Reproduce, exactly, the lines of the material below from the line containing "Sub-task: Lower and" through the line containing "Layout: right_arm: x", with both end lines included and nothing else.

◇ ◇ ◇ ◇ ◇ ◇ ◇

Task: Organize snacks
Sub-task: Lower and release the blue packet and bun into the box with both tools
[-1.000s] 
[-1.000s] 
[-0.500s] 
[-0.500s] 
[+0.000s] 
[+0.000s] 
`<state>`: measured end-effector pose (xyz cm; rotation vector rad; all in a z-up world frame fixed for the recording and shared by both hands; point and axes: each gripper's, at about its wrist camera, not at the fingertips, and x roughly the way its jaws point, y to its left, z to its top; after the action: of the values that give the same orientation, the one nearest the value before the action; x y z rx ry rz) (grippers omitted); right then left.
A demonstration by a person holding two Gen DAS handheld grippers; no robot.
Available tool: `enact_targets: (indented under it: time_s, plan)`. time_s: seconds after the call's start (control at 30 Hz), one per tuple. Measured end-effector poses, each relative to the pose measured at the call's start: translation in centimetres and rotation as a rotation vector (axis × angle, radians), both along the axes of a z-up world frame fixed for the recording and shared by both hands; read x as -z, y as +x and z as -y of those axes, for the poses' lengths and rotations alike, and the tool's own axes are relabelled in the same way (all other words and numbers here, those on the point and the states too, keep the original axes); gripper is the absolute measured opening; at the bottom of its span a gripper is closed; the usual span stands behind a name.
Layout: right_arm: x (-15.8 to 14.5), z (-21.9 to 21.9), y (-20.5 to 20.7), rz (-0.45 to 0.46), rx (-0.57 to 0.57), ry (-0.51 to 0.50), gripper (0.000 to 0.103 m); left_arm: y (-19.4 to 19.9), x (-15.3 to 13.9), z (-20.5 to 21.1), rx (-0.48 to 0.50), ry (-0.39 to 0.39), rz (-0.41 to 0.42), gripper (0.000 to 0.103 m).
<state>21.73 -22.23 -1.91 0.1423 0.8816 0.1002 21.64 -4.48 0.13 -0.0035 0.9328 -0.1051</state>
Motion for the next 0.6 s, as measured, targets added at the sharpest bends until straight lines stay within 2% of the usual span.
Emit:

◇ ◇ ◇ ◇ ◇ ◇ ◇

COMPLETED EXERCISE
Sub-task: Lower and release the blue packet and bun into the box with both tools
[-1.000s] 
[-1.000s] 
[-0.500s] 
[-0.500s] 
[+0.000s] 
[+0.000s] 
`<state>`: measured end-effector pose (xyz cm; rotation vector rad; all in a z-up world frame fixed for the recording and shared by both hands; point and axes: each gripper's, at about its wrist camera, not at the fingertips, and x roughly the way its jaws point, y to its left, z to its top; after the action: of the values that give the same orientation, the one nearest the value before the action; x y z rx ry rz) (grippers omitted); right then left.
A demonstration by a person holding two Gen DAS handheld grippers; no robot.
Available tool: `enact_targets: (indented under it: time_s, plan)`. time_s: seconds after the call's start (control at 30 Hz), one per tuple. Measured end-effector poses, each relative to the pose measured at the call's start: translation in centimetres and rotation as a rotation vector (axis × angle, radians), both along the axes of a z-up world frame fixed for the recording and shared by both hands; read x as -z, y as +x and z as -y of those axes, for the poses' lengths and rotations alike, and the tool's own axes are relabelled in the same way (all other words and numbers here, those on the point and the states too, keep the original axes); gripper is the absolute measured opening; at the bottom of its span a gripper is closed; the usual span stands behind a name.
Layout: right_arm: x (-15.8 to 14.5), z (-21.9 to 21.9), y (-20.5 to 20.7), rz (-0.45 to 0.46), rx (-0.57 to 0.57), ry (-0.51 to 0.50), gripper (0.000 to 0.103 m); left_arm: y (-19.4 to 19.9), x (-15.3 to 13.9), z (-20.5 to 21.1), rx (-0.48 to 0.50), ry (-0.39 to 0.39), rz (-0.41 to 0.42), gripper (0.000 to 0.103 m).

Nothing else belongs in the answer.